Now we know that a table is an unordered set and the UPDATE statement is wrong but do you want to reply on all your developers knowing this or do you want 'random bugs' in production code?

If they tried that with MERGE:

MERGE #h H
USING
(
	SELECT hid, DValue
	FROM #d
) S
	ON H.hid = S.hid
WHEN MATCHED
	THEN UPDATE
	SET MinDValue = S.DValue;

they would get an informative exception and be forced to write:

MERGE #h H
USING
(
	SELECT hid, MIN(DValue) AS DValue
	FROM #d
	GROUP BY hid
) S
	ON H.hid = S.hid
WHEN MATCHED
	THEN UPDATE
	SET MinDValue = S.DValue;

If you really object to MERGE you could get them to have a working MERGE statement as a comment before writing the UPDATE statement.
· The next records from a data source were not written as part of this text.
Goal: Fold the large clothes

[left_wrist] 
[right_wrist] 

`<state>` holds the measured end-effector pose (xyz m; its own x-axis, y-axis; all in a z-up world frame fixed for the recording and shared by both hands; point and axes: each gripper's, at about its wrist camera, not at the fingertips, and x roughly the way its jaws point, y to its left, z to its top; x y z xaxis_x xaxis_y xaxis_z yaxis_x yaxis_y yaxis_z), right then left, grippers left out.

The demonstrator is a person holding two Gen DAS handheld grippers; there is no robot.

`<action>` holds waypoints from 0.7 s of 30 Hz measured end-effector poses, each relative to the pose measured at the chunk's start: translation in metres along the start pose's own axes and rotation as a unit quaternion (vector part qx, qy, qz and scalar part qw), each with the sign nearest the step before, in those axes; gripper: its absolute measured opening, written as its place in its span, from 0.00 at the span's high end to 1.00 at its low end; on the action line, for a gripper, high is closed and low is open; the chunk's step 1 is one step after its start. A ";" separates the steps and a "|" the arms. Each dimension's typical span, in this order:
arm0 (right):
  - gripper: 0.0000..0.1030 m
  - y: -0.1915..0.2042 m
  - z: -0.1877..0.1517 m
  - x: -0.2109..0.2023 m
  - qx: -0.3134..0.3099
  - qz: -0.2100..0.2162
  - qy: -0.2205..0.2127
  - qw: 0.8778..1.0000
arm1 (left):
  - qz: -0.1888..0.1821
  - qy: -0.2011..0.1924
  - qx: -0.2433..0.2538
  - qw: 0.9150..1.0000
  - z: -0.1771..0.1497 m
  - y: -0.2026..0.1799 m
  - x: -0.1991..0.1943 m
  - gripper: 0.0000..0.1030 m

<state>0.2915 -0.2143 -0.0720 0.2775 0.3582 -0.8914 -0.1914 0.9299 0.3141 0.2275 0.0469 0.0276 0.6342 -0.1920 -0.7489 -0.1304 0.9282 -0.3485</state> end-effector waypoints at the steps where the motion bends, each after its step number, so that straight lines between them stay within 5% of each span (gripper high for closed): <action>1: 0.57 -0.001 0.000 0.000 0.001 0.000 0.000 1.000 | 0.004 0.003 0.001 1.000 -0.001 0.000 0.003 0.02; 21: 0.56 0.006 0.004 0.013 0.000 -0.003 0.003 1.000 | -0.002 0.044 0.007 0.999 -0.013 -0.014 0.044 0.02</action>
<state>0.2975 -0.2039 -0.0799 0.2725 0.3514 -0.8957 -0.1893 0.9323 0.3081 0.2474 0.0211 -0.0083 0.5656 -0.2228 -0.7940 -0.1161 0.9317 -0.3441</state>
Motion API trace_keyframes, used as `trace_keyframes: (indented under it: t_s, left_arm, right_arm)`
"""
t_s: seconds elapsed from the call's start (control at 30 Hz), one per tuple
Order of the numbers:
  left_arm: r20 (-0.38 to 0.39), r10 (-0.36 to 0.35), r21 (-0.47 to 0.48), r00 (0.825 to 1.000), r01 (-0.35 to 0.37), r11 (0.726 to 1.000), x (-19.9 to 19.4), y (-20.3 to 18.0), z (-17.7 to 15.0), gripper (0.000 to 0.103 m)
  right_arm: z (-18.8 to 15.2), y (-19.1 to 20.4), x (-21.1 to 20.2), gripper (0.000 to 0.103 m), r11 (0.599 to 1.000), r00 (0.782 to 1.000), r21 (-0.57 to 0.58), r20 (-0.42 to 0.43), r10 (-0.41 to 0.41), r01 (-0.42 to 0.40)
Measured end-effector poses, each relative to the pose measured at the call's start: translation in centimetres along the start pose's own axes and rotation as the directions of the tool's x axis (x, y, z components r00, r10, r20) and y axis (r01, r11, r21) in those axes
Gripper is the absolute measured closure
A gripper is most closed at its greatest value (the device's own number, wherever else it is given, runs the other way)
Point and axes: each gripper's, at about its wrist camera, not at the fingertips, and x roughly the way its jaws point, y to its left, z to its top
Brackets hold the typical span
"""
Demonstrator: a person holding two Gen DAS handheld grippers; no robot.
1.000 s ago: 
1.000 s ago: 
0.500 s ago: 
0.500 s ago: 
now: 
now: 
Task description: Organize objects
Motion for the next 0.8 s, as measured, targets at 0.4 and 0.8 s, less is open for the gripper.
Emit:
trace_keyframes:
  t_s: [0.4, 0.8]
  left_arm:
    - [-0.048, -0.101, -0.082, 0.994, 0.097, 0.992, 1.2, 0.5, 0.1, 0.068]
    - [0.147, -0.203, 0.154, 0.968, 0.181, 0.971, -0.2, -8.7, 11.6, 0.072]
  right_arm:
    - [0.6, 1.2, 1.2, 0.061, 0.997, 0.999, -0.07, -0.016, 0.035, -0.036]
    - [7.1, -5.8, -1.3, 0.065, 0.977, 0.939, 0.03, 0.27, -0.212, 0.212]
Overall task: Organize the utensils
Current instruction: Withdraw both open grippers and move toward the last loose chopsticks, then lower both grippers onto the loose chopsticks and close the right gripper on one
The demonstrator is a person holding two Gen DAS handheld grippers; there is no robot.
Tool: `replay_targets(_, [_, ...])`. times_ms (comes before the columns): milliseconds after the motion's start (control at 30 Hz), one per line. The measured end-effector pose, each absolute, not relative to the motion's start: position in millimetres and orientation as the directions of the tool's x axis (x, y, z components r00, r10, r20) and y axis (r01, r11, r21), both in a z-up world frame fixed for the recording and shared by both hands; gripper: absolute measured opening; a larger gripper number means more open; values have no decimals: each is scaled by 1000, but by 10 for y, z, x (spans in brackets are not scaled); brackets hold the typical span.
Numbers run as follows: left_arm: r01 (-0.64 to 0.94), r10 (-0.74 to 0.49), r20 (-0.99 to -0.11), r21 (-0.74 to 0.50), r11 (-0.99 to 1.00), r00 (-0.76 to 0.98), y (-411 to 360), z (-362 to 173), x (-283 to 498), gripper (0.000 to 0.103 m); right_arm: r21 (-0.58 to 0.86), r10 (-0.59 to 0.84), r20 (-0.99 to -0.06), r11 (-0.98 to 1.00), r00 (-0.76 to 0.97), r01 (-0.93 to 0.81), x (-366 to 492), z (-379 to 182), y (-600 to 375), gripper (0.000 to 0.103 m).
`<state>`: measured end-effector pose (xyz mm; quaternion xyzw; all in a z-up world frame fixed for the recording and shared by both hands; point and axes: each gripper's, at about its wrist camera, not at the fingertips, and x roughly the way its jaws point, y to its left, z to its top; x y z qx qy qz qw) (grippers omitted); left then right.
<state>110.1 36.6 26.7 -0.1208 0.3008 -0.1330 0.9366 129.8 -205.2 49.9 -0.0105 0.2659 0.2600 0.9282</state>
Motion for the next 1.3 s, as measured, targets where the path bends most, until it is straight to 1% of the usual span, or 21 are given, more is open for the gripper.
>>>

Microsoft will never change the way UPDATE works but they could add a global STRICT type option sometime to give the 'statement attempted to UPDATE the same row more than once' exception.

Well, any time you UPDATE a table where multiple rows can match, you face that risk. That's your own fault, your own poor code.

MERGE is much slower doing a standard UPDATE than an UPDATE statement. MS themselves state that now in their documentation.

My preference is still to avoid MERGE unless I need all three capabilities (DELETE, INSERT, UPDATE) or the table is extremely large and separate UPDATE and INSERT statements would each have to fully scan the table.